_WHAT TO PRODUCE_
Reproduce every line of the listing as written, apart from the pictures.

_RECORDED INFORMATION_
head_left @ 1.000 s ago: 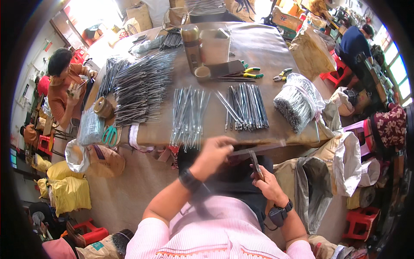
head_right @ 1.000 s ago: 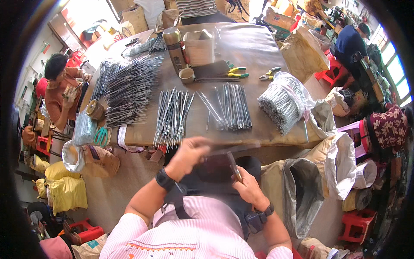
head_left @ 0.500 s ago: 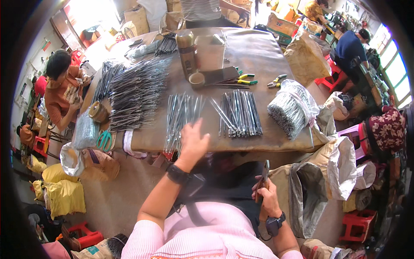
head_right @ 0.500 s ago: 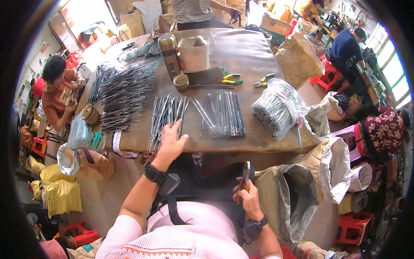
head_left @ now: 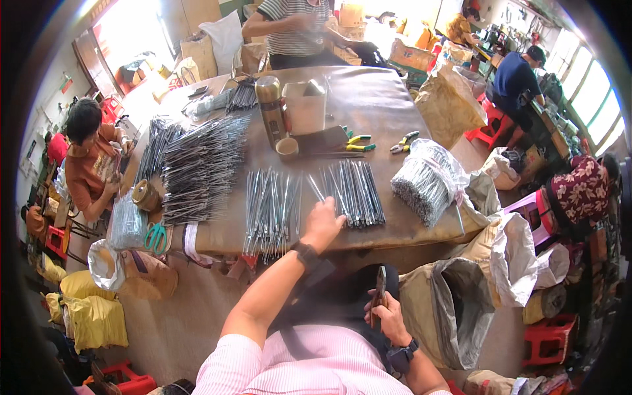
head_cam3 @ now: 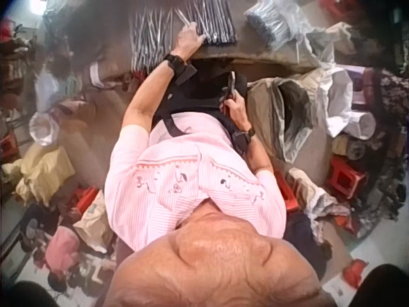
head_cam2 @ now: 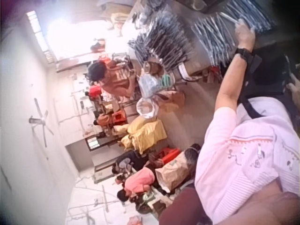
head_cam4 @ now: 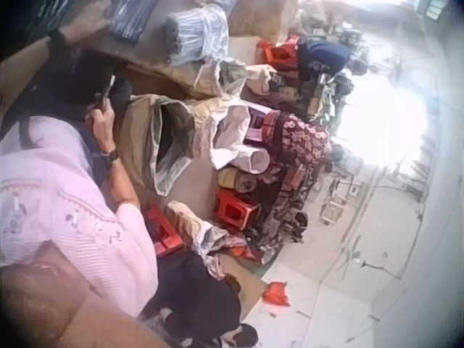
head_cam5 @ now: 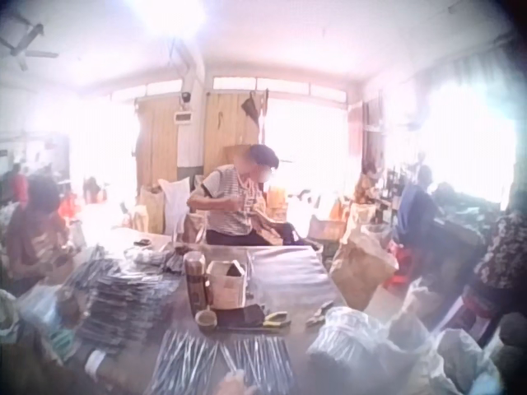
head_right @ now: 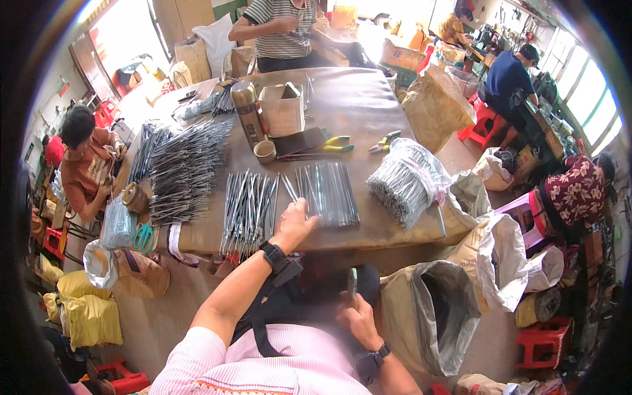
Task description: The person repeatedly picks up thin metal rods from a table, uses pliers to cut them, and places the cut pieces back on the table. The task is performed continuously with other workers visible in the background.
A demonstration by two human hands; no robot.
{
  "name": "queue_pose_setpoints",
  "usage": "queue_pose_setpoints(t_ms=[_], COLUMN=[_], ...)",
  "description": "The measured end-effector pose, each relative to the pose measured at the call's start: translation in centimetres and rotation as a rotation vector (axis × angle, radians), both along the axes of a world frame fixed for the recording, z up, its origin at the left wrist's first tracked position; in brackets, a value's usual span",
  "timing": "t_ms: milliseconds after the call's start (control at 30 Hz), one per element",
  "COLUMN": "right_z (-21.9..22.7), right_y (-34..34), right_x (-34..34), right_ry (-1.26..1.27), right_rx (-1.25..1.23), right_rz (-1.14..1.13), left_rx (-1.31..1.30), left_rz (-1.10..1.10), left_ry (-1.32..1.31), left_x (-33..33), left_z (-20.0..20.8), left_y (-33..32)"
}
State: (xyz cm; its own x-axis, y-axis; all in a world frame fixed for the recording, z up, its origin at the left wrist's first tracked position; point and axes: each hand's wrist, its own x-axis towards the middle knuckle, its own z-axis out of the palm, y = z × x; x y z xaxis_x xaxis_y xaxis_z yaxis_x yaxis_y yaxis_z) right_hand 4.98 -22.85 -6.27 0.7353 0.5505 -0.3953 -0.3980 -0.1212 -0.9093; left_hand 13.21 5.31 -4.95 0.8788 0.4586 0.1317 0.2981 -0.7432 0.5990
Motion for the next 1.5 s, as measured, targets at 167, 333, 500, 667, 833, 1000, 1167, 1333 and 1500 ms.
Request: queue_pose_setpoints(t_ms=[167, 333, 500, 667, 833, 1000, 1167, 1333, 1500], right_z=[-0.3, -0.4, 0.0, 0.4, 0.4, 1.6, 0.8, -0.2, -0.4], right_y=[-0.5, -1.1, -1.2, -1.4, -2.4, -4.3, -4.7, -4.9, -3.5], right_x=[0.4, 0.9, 2.3, 4.1, 6.9, 11.5, 16.9, 22.5, 26.2], right_ry=[-0.004, 0.056, 0.116, 0.098, 0.198, 0.261, 0.13, -0.337, -0.229], right_rx=[-0.031, 0.015, 0.071, 0.117, 0.372, 0.68, 0.465, -0.187, -0.315], right_rz=[-0.028, -0.16, -0.256, -0.329, -0.448, -0.429, -0.592, -0.542, -0.517], left_rx=[-0.318, -0.695, -1.064, -1.032, -1.67, -1.918, -1.767, -1.764, -1.793], left_rz=[0.067, 0.13, 0.046, 0.073, 0.096, -0.015, -0.075, -0.111, -0.128], left_ry=[-0.025, -0.134, 0.007, -0.137, 0.061, 0.005, -0.033, -0.048, -0.011], left_x=[0.2, -1.4, -1.7, -1.8, -2.6, -4.4, -7.2, -9.2, -9.8], left_z=[0.4, 0.3, 0.7, 1.1, 1.8, 4.0, 6.7, 8.1, 8.6], left_y=[1.5, 3.9, 5.1, 4.2, 4.4, 4.4, 2.1, 0.7, -0.4])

_ANSWER FOR THE TASK_
head_left @ 1.000 s ago: 
head_right @ 1.000 s ago: 
head_left @ 0.500 s ago: 
head_right @ 0.500 s ago: 
head_left @ now: 
head_cam3 @ now: 
head_cam2 @ now: 
head_cam4 @ now: 
head_cam5 @ now: 
head_right @ now: 
Task description: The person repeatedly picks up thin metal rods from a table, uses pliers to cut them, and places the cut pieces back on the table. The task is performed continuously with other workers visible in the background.
A demonstration by two human hands; no robot.
{
  "name": "queue_pose_setpoints",
  "usage": "queue_pose_setpoints(t_ms=[_], COLUMN=[_], ...)",
  "description": "The measured end-effector pose, each relative to the pose measured at the call's start: translation in centimetres and rotation as a rotation vector (axis × angle, radians), both along the axes of a world frame fixed for the recording, z up, its origin at the left wrist's first tracked position; in brackets, a value's usual span",
  "timing": "t_ms: milliseconds after the call's start (control at 30 Hz), one per element",
  "COLUMN": "right_z (-21.9..22.7), right_y (-34..34), right_x (-34..34), right_ry (-1.26..1.27), right_rx (-1.25..1.23), right_rz (-1.14..1.13), left_rx (-1.31..1.30), left_rz (-1.10..1.10), left_ry (-1.32..1.31), left_x (-33..33), left_z (-20.0..20.8), left_y (-33..32)"
}
State: (xyz cm; its own x-axis, y-axis; all in a world frame fixed for the recording, z up, its origin at the left wrist's first tracked position; point and axes: each hand's wrist, its own x-axis towards the middle knuckle, its own z-axis out of the palm, y = z × x; x y z xaxis_x xaxis_y xaxis_z yaxis_x yaxis_y yaxis_z) right_hand 4.98 -22.85 -6.27 0.7353 0.5505 -0.3953 -0.3980 -0.1212 -0.9093; left_hand 13.21 5.31 -4.95 0.8788 0.4586 0.1317 0.2981 -0.7432 0.5990
Motion for the next 1.5 s, as measured, targets at 167, 333, 500, 667, 833, 1000, 1167, 1333 and 1500 ms.
Request: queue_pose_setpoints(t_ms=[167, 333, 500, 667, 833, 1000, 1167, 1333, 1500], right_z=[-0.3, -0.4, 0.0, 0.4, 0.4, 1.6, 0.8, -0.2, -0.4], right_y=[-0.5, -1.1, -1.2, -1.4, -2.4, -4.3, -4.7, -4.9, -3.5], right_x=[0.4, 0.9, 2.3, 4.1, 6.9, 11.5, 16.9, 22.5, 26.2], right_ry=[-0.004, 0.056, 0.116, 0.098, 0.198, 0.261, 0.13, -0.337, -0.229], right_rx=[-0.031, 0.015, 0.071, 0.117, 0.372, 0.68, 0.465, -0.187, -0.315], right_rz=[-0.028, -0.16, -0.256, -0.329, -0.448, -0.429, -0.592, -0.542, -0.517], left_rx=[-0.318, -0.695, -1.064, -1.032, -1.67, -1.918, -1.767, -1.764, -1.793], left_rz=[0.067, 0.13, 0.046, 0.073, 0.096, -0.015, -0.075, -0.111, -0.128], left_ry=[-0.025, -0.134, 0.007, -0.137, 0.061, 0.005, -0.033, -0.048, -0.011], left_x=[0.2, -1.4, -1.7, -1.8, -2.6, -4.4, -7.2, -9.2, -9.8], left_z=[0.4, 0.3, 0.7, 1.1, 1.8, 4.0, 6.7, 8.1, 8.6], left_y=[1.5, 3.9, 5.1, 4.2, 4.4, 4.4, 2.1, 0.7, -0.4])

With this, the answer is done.